(Beginning of Data excerpts)
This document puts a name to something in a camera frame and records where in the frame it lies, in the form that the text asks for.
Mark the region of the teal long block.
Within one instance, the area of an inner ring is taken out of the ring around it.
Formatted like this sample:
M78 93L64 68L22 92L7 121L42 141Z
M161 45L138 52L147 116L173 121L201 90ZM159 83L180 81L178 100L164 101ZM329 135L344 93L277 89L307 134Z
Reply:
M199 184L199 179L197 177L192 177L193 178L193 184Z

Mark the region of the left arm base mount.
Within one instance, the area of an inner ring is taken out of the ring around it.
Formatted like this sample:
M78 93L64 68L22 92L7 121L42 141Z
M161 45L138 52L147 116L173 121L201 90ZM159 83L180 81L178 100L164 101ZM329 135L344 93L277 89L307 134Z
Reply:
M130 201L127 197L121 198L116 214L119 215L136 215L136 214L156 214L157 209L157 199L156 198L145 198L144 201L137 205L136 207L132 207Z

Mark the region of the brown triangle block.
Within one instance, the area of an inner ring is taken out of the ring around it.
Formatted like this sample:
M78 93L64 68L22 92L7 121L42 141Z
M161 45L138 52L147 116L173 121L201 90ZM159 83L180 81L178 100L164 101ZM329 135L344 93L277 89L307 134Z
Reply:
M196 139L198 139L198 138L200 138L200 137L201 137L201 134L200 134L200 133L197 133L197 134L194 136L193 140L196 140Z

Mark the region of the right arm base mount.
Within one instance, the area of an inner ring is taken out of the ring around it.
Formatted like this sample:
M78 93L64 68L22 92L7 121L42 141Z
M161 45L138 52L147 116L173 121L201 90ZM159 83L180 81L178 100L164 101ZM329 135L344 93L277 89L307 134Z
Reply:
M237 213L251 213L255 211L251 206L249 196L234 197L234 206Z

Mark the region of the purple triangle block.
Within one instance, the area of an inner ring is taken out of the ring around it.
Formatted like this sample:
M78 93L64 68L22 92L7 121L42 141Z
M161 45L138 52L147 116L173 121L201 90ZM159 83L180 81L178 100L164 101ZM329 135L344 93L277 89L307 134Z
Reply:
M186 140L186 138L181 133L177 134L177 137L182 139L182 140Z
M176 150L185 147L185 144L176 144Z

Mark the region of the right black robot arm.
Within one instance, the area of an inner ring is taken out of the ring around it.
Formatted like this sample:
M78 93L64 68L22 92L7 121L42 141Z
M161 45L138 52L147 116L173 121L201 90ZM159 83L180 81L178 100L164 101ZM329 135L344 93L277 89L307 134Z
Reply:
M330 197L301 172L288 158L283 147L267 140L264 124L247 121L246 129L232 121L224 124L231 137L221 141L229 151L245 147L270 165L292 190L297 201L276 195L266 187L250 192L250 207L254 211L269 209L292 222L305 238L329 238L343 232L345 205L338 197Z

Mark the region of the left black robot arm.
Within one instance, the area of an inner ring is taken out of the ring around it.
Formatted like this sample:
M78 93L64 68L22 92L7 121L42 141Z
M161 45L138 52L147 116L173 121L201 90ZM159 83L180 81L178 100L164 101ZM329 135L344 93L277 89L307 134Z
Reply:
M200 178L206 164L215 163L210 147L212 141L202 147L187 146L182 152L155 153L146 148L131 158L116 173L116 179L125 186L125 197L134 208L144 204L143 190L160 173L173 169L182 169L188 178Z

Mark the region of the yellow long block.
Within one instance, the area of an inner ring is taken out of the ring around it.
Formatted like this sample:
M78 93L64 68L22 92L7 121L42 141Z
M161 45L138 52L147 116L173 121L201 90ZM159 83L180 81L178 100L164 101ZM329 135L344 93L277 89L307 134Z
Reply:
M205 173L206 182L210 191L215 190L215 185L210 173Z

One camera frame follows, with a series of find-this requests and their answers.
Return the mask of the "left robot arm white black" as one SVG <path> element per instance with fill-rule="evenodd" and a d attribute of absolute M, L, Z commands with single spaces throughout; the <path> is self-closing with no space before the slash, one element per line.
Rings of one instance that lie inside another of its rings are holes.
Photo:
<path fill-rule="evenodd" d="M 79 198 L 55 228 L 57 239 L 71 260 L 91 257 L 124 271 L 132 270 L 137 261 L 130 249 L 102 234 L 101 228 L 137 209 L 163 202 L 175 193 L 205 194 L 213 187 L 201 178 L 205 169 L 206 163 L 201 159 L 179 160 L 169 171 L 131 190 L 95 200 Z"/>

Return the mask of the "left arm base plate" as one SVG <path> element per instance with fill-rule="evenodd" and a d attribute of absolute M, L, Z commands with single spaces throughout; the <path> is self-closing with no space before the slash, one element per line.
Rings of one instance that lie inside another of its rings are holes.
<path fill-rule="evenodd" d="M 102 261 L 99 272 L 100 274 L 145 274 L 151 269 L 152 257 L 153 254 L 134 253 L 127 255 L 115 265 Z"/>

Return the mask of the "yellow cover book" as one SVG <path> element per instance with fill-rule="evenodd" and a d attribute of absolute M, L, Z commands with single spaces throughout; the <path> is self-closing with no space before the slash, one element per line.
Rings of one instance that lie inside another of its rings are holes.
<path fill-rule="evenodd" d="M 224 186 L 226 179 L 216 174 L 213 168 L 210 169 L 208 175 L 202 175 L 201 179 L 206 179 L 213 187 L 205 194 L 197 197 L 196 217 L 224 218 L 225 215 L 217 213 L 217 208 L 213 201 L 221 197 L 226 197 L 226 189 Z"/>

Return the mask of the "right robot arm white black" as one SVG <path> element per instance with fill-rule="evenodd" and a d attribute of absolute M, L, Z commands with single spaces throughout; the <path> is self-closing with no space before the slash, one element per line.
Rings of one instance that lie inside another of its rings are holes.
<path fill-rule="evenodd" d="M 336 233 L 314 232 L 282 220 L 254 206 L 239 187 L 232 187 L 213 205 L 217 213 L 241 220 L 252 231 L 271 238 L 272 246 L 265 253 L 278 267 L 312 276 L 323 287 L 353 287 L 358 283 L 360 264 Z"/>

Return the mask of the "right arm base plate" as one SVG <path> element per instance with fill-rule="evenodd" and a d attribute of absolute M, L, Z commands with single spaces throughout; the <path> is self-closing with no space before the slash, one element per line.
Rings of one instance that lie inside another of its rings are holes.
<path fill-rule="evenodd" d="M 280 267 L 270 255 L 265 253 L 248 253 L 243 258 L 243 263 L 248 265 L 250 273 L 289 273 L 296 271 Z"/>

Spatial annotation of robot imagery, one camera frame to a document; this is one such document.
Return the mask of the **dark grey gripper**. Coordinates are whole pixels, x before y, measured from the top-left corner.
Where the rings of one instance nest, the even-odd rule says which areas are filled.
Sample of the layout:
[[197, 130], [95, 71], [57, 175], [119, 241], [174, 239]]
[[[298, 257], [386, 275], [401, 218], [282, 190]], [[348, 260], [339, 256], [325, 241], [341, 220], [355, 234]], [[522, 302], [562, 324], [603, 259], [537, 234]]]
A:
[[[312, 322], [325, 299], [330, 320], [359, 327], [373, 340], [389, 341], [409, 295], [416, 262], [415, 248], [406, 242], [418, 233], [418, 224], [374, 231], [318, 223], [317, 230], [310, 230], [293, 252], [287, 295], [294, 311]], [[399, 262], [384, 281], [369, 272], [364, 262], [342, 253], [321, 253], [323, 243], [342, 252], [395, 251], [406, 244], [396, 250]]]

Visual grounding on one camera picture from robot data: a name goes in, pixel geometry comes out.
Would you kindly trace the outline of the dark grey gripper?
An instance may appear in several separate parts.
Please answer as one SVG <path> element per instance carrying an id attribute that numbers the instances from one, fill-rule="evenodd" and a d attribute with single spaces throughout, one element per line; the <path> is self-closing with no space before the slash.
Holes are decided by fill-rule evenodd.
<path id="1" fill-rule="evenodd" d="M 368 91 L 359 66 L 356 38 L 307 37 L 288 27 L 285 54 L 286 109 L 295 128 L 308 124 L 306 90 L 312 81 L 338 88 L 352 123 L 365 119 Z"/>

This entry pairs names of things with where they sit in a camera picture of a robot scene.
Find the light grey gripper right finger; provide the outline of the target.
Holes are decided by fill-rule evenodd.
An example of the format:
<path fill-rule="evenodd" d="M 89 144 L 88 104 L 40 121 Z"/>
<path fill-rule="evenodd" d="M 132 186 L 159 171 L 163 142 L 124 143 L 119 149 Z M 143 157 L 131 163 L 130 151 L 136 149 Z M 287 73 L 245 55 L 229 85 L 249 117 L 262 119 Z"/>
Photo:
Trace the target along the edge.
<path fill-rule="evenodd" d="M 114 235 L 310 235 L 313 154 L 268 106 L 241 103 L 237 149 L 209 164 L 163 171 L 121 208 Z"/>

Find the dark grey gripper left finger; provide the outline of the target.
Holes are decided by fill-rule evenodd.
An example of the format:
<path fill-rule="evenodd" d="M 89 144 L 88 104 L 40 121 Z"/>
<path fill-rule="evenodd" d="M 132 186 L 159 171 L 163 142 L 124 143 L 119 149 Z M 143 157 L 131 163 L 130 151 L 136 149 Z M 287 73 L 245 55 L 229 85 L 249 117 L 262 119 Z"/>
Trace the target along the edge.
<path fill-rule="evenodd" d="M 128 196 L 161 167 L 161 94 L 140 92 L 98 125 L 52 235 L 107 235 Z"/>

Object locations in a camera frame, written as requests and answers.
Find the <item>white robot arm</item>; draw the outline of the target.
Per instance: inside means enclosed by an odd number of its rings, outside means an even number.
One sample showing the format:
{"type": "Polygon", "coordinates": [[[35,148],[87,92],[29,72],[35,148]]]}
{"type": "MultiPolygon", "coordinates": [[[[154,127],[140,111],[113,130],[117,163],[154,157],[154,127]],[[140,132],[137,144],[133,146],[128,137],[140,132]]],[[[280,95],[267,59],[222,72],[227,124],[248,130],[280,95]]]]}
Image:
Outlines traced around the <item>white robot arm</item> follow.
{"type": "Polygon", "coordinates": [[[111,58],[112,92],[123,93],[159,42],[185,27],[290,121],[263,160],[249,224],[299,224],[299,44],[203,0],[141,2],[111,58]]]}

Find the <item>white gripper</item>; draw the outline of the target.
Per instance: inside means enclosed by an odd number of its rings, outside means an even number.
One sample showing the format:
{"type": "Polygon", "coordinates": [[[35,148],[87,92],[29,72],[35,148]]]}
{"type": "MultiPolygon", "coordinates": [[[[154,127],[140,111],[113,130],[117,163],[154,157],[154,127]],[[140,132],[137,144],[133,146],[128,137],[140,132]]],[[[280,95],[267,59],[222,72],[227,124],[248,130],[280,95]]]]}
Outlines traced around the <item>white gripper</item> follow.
(End of Data excerpts)
:: Try it ::
If a line in the records contains "frame", report it.

:: Expected answer ::
This document puts a name to something in a camera frame and records where in the frame it lies, in the form that the text asks for.
One camera frame follows, with a series of find-this requests and their answers.
Spatial annotation of robot imagery, one camera frame to a document; this is one such document.
Object locations in a camera frame, written as requests and answers.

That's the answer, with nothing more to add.